Case Study 8

Ensuring a long term future for an injured person – and their family

The situation

I In her teenage years, “J” was involved in a road traffic accident and sustained severe brain and physical injuries. She received an award of damages and a solicitor was appointed to act as her Deputy to manage the money on her behalf.

We did not become involved until J was in her late 30s, when J’s original Deputy retired and another Solicitor was appointed to take over. We were provided with various pieces of financial information including a note of regular monthly payments made by the previous Deputy to J’s parents with whom she lived. We were asked to visit J’s home on the Deputy’s behalf and provide him with an update on J’s financial needs.

It became clear that J and her parents required more than financial assistance. In the years following J’s injury her parents became unhappy with the care and support received from social services and various care agencies. Both had taken very early retirement to provide J’s care themselves. Part of J’s award had been used to buy and adapt a new property and the family had relocated away from other close family and friends.

By the time of our involvement, J’s parents were in their 70s. They had all withdrawn from virtually all contact with the outside world and spent their days inside the family home. No help or assistance was being sought from or provided by any agencies. It was clear that they were finding it increasingly difficult to cope and J’s quality of life was suffering.

Because they had retired very early, neither of J’s parents had amassed much in the way of pension income. The regular monthly payment from J’s award was being spent on meeting the entire family’s living expenses. J was receiving little in the way of state benefits and her entitlement had not been reviewed for many years. The end result was that J’s funds were quickly being depleted and it was very likely that J’s money was going to run out before her death.

The solution

We introduced a third party expert to review the entire family’s entitlement to state benefits. Both parents and J were able to claim additional benefits and the family’s monthly income was immediately increased.

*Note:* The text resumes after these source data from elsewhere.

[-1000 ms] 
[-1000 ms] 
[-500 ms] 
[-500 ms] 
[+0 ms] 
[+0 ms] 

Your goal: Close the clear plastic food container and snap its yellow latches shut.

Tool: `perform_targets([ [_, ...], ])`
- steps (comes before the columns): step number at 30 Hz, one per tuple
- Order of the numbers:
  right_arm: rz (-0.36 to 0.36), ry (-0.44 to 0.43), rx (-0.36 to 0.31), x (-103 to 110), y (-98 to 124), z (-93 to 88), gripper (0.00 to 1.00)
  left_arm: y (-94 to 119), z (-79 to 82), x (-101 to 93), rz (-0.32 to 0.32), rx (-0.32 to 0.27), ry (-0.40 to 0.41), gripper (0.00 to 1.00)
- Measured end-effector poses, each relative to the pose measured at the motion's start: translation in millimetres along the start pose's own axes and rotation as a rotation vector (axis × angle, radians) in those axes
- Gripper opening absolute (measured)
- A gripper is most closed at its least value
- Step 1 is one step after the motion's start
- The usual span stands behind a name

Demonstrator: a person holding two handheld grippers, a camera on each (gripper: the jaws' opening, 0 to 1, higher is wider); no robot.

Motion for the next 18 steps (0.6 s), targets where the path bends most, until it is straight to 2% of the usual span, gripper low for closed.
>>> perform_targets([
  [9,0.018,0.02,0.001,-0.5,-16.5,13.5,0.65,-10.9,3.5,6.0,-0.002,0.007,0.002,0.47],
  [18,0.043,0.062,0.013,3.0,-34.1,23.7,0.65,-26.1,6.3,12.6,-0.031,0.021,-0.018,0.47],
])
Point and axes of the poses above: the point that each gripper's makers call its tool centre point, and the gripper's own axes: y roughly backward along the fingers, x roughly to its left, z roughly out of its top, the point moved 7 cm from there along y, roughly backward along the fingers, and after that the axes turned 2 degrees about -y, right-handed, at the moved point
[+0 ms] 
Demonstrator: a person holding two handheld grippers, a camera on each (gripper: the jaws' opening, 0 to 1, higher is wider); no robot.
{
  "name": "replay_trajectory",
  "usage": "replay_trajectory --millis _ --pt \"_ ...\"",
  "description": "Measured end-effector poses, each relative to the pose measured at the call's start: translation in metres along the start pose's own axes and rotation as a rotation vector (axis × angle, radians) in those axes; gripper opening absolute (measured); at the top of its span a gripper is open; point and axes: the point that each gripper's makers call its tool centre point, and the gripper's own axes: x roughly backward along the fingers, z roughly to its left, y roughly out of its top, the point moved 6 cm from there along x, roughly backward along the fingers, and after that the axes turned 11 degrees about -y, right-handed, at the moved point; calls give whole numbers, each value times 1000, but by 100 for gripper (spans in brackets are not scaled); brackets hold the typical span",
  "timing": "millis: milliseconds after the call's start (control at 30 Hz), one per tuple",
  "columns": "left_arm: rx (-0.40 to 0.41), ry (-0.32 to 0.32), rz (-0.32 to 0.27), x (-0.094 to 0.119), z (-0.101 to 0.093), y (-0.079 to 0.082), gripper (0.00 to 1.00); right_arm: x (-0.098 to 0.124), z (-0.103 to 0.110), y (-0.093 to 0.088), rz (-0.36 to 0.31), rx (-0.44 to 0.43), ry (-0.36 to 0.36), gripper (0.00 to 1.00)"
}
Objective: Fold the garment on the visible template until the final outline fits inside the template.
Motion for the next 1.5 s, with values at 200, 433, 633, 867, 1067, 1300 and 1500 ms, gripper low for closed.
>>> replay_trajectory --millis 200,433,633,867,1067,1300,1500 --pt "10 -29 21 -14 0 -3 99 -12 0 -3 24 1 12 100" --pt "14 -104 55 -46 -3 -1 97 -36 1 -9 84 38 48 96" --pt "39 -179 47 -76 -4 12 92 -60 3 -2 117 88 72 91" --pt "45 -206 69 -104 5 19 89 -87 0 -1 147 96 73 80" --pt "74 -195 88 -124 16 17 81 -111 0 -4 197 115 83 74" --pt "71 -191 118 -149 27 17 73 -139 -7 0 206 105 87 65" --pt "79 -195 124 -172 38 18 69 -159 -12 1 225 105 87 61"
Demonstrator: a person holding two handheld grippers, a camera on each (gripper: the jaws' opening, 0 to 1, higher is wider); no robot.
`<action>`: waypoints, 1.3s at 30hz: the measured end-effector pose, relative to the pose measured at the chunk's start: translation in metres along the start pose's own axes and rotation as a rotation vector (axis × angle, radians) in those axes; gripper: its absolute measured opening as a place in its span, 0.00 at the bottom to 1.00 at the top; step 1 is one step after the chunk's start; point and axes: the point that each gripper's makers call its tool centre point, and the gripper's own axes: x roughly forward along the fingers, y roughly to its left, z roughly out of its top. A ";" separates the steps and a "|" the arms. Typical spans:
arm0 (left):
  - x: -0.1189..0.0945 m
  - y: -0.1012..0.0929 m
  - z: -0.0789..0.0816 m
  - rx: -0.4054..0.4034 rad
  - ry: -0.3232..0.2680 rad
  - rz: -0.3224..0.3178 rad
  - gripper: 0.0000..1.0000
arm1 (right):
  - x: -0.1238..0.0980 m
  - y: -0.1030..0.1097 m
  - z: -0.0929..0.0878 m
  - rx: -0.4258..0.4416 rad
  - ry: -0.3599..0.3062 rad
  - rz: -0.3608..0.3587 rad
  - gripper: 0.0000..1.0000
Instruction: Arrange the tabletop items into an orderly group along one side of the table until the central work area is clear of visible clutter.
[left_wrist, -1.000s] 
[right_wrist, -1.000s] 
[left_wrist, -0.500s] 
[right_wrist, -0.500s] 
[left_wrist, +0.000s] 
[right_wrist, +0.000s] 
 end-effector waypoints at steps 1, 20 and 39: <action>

We introduced another expert to help the family re-engage with social services and other care agencies. It took a while for trust to build, but J now benefits from attending day centres and other activities and she also receives care and support at home. Her quality of life has improved dramatically and, now that care is shared, so has that of her parents. A care plan is now in place to ensure that if her parents’ ability to support her diminishes in their later years, support from third parties will be increased.

The care and support is for the most part being correctly funded by a combination of the NHS and the local authority.

The outcome

We ensured that, given the family’s increased benefit income, the monthly withdrawal from J’s award has been dramatically reduced and is limited to the amount required to meet the relatively small shortfall between her income and her expenses. Her parents, rightfully, became responsible for meeting their own living expenses out of their own benefit income.

We have put in place an investment strategy to rebuild the value of J’s capital so that it can provide her with some degree of financial independence and protection against any future reduction in state funding.